Gain of ERBB2/HER2 expression was the most common alteration, with at least twofold increases in 35% of brain metastases samples. Of note, three patients who acquired an ERBB2/HER2 alteration had been classified as ERBB2/HER2-negative on the basis of the breast cancer specimen.

In an independent whole-exome sequencing cohort comprising 17 paired brain metastases and breast cancer samples, two of nine cases designated ERBB2/HER2-negative showed gains in ERBB2/HER2 expression in the brain metastases samples – in one case as a result of a copy number gain and the other due to the acquisition of the activating V777L mutation.

Furthermore, analysis of a metastases-enriched cohort of 7884 breast cancers showed that brain metastases were significantly more likely to harbour ERBB2/HER2 alterations than local tumours, with rates of 24% and 13%, respectively. By contrast, ERBB2/HER2 alterations were not more common when local tumours and metastases from all sites were compared.

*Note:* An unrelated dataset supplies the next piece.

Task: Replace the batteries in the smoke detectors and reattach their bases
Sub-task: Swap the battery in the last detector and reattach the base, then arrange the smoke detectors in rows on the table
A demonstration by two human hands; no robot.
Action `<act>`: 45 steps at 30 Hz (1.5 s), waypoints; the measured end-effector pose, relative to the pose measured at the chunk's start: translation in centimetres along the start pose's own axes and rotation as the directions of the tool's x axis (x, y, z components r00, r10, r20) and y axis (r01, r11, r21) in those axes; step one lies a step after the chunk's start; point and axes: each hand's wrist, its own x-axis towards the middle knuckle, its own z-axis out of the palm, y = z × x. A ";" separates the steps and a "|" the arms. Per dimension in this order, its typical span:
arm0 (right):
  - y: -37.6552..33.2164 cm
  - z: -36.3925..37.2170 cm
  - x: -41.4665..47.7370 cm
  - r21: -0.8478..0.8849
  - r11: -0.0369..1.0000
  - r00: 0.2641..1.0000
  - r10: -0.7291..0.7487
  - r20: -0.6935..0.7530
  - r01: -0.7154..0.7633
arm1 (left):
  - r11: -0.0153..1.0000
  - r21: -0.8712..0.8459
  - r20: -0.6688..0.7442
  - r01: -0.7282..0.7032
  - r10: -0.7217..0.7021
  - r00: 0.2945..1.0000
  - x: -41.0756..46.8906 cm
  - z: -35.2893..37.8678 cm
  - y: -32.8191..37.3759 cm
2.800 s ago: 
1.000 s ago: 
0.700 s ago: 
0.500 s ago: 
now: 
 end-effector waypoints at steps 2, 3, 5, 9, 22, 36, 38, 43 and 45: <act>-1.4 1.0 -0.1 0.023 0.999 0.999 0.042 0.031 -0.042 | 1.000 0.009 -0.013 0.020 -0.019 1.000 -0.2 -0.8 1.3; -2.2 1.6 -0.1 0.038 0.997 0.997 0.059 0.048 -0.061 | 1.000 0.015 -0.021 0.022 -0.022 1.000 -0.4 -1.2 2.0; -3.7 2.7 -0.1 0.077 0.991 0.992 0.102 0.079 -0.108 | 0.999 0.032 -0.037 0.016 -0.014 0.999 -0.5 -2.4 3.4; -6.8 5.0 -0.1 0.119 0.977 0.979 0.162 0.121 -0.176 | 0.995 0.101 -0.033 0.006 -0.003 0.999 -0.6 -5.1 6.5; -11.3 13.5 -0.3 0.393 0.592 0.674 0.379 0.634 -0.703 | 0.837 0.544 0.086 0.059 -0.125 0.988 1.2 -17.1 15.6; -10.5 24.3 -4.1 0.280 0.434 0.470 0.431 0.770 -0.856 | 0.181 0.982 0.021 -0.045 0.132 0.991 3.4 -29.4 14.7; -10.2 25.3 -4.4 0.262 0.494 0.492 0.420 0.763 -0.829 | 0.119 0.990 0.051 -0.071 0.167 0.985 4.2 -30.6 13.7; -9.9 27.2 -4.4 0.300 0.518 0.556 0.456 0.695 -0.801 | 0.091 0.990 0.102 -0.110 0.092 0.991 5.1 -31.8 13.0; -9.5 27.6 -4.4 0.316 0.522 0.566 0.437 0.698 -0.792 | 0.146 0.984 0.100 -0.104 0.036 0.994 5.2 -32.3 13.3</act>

Researcher Adrian Lee, from the University of Pittsburgh Medical Center in Pennsylvania, USA, and colleagues also detected changes in other clinically relevant genes in brain metastases relative to the primary sample in their study cohort, including gains in FGFR4, FLT2, AURKA and EGFR, and loss of ESR1.

They write in JAMA Oncology: “Breast cancer [brain metastases] are remarkably similar transcriptionally to patient-matched primary tumors; yet, recurrent expression changes in clinically actionable genes are common.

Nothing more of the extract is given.